Which brings us full circle: It all depends on your worldview. Even one person’s love can be another person’s hate; truth cannot be subordinated to subjective feelings of harm. Even the most seemingly-offensive thing someone can say, may, in fact, be to your benefit. If we judge based on subjective feelings, we are forced to protect feelings, not reality. And when feelings get enshrined as policy, then society cannot help but become stagnant and irrational.
Objection 5: Rhetoric and violence
Objection: “Some forms of speech can actually increase the likelihood of harmful action; certain rhetoric can radicalize or coordinate violence.”

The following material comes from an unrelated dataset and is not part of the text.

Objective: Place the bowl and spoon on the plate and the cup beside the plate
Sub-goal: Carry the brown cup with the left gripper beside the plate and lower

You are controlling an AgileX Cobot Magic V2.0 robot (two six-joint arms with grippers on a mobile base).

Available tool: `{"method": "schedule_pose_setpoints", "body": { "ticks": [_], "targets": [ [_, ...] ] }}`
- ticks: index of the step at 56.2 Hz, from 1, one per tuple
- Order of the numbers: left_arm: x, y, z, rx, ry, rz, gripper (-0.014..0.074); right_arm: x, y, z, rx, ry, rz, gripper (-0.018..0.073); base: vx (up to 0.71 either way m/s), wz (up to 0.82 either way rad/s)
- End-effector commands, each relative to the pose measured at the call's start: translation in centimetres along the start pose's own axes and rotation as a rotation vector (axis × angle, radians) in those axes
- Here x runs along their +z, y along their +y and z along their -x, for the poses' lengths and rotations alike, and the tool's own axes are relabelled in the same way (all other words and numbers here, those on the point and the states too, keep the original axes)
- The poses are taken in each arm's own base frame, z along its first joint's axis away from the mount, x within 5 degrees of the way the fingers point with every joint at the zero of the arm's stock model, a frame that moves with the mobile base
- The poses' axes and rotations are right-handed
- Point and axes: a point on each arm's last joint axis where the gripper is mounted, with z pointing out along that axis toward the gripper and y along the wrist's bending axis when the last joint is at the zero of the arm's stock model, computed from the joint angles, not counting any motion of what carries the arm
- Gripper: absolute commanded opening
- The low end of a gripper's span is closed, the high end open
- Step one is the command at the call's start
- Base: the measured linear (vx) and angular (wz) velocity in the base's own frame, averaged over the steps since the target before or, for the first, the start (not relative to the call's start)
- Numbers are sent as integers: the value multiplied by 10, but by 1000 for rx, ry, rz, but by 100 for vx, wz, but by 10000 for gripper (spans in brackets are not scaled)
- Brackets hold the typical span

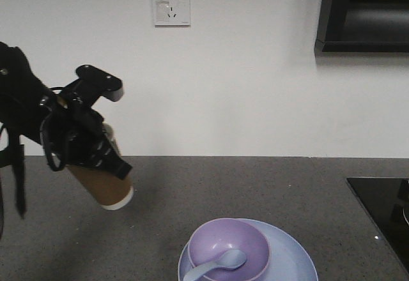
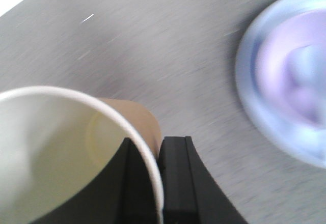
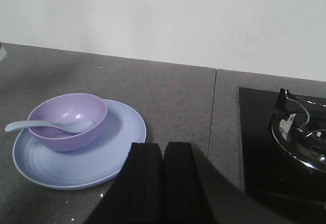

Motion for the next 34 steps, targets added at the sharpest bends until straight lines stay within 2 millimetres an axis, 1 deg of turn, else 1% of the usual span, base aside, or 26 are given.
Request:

Reply: “Incitement to violence” is already illegal speech. Beyond that, we’re back to the same question: who decides what qualifies as “dangerous rhetoric”? Ultimately, it will always be government serving as the final arbiter – which means that who gets prosecuted will depend entirely on who’s in power. And when the other side inevitably takes power, suddenly your rhetoric becomes the danger. Any power you give your team will eventually be held by the people you fear most. The only safeguard is to give no one that power. Not because “they'll retaliate” - but because once it's law, there's no escape when they turn it on you.
Objection 6: Misinformation
Objection: “But what about misinformation? Surely that doesn’t help society think better!”
Reply: You’re right, misinformation doesn’t help. But the problem, again, is definition: my “misinformation” may be your “proven fact.” Whoever holds power will define the facts to match their ideology. There’s no way around this asymmetry, so unless you want your own beliefs treated as misinformation, you can’t hand that power to anyone.
Whatever power [i.e.- laws] you give your side will one day be wielded against you.
And in the end, both sides may be wrong – I’d like to have the freedom to determine that for myself. Wouldn’t you?